In math, there's intuition and there's rigor. Saying $$ f'(x) = \lim_{h\to 0} \frac{f(x+h)-f(x)}{h} $$ is a rigorous statement. It's very formal. Saying "the derivative is the instantaneous rate of change" is intuitive. It has no formal meaning whatsovever. Many people find it helpful for informing their gut feelings about derivatives. Edit I should not understate the importance of gut feelings. You'll need to trust your gut if you ever want to prove hard things.
That being said, here's no reason why you should find it helpful. If it's too fluffy to be useful for you that's fine. But you'll need some intuition on what derivatives are supposed to be describing. I like to think of it as "if I squinted my eyes so hard that $f$ became linear near some point, then $f$ would look like $f'$ near that point." Find something that works for you.

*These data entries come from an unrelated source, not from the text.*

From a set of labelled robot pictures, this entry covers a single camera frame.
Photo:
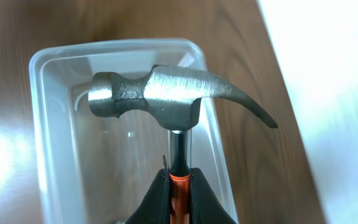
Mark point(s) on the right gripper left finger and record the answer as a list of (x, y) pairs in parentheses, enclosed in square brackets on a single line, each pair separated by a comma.
[(155, 206)]

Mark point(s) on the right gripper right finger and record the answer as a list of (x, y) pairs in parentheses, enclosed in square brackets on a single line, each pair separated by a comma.
[(204, 205)]

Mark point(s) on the clear plastic container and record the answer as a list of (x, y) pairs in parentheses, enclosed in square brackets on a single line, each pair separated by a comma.
[(91, 169)]

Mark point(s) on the claw hammer red black handle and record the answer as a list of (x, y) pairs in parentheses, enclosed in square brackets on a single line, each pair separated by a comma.
[(172, 95)]

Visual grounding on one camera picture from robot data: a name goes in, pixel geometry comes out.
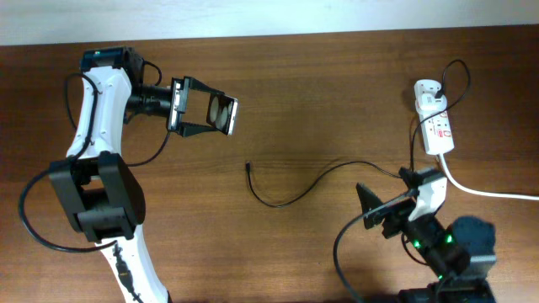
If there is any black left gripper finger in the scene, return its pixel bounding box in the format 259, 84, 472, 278
184, 76, 225, 95
179, 122, 217, 137

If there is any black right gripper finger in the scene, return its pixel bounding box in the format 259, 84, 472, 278
398, 167, 417, 188
355, 183, 383, 215

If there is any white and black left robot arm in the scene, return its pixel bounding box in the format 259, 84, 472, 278
50, 46, 239, 302

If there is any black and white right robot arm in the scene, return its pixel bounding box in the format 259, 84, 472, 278
306, 160, 496, 281

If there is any white USB charger plug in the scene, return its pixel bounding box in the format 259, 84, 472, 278
415, 93, 447, 114

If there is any white power strip cord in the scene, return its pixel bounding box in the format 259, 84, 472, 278
435, 152, 539, 201

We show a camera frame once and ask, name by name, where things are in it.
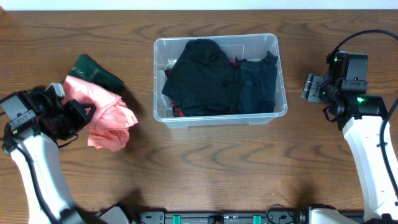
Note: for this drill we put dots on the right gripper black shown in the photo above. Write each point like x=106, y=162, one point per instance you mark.
x=313, y=90

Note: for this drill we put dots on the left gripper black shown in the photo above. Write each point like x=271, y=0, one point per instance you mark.
x=78, y=109

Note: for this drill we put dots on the pink cloth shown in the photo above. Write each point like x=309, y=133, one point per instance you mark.
x=109, y=127

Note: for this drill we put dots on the dark navy cloth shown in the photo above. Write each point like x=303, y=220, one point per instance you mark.
x=258, y=79

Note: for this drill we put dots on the clear plastic storage bin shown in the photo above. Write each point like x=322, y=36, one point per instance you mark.
x=252, y=47

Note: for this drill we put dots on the black cloth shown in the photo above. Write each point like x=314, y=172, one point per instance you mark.
x=203, y=81

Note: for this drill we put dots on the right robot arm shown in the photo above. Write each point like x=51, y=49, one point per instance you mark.
x=362, y=120

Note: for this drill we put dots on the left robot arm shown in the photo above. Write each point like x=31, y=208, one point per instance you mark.
x=37, y=157

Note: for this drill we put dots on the folded dark green cloth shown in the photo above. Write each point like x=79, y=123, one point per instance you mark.
x=89, y=70

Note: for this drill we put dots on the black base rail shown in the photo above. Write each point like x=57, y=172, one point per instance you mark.
x=275, y=214

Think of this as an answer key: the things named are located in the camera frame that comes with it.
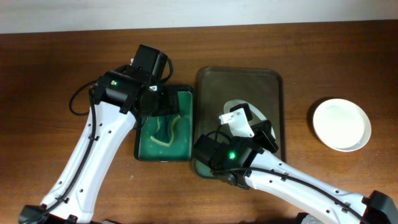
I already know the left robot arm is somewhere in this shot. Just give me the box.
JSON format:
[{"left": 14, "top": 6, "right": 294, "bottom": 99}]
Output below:
[{"left": 18, "top": 45, "right": 179, "bottom": 223}]

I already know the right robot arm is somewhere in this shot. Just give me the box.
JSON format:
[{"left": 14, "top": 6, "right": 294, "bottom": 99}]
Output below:
[{"left": 193, "top": 100, "right": 397, "bottom": 223}]

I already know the brown serving tray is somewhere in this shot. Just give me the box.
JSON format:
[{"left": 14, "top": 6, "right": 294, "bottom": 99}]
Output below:
[{"left": 195, "top": 67, "right": 286, "bottom": 162}]

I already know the white plate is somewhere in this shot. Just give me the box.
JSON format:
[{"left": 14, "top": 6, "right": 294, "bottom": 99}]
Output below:
[
  {"left": 318, "top": 118, "right": 372, "bottom": 152},
  {"left": 312, "top": 98, "right": 372, "bottom": 152},
  {"left": 223, "top": 100, "right": 267, "bottom": 121}
]

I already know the white plate top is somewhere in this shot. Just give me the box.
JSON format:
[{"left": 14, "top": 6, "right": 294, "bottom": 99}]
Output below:
[{"left": 223, "top": 100, "right": 267, "bottom": 121}]

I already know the green sponge tray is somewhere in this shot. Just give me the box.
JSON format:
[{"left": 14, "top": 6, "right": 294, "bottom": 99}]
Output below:
[{"left": 134, "top": 85, "right": 194, "bottom": 161}]

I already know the green yellow sponge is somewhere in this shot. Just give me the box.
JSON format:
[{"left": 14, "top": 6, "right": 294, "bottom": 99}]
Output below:
[{"left": 150, "top": 114, "right": 181, "bottom": 147}]

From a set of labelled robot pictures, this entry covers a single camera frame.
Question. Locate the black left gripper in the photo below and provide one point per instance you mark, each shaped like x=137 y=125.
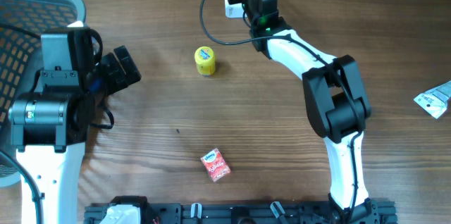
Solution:
x=120 y=81

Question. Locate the yellow lidded jar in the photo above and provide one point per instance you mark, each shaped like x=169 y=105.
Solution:
x=205 y=60

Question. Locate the red tissue pack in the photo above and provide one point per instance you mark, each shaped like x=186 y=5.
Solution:
x=215 y=165

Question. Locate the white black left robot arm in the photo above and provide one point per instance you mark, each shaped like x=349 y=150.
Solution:
x=50 y=123

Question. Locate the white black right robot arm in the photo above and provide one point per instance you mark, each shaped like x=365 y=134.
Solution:
x=336 y=102

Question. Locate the white barcode scanner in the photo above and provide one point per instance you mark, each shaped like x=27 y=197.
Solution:
x=233 y=10

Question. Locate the grey plastic shopping basket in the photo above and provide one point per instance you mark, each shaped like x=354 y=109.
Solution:
x=21 y=52

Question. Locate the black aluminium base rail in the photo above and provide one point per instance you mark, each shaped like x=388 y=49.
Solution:
x=134 y=209

The idea behind $$\lim_{h \to 0} \frac{f(x+h) - f(x)}{h}$$ is the slope of the graph $y=f(x)$ .
Now for a moment forget about your instantaneous velocity and think about your average velocity. What is average velocity? I think average velocity is $$\frac{x_f-x_i}{t_f-t_i}$$. Now if look at this carefully this is my slope but in a given interval of time.
So you might question what is the difference between instantaneous velocity and average velocity , Both of them talk about intervals .
No that not the idea over here. Now if it had been a linear graph it would have been very easy to calculate your instantaneous velocity , but in your you graph that's not the case. Here you see the particle (or object) is changing its velocity every moment of time and that becomes impossible to deal with . So to remove this element of doubt what we do is try to take the limit and try to get close to the frame of time and try finding the velocity and name it instantaneous velocity.
Think of a mountain: far away it's nearly flat; near the top it's more steep.
If you ask "How steep is it where I am standing right now?", you're asking exactly the same thing as "What is the rate of change of my elevation with respect to my position right here?"
I feel that should be pretty intuitive; that's what instantaneous rate of change means.
(Side note: in this case, you can move in two independent directions: north/south and east/west. That means there is a separate rate of change of elevation for each of those directions at every possible position on the ground. But in your case, you're only dealing with time, which can only go forward/backward, and hence there's only one number to worry about at each instant, not two.)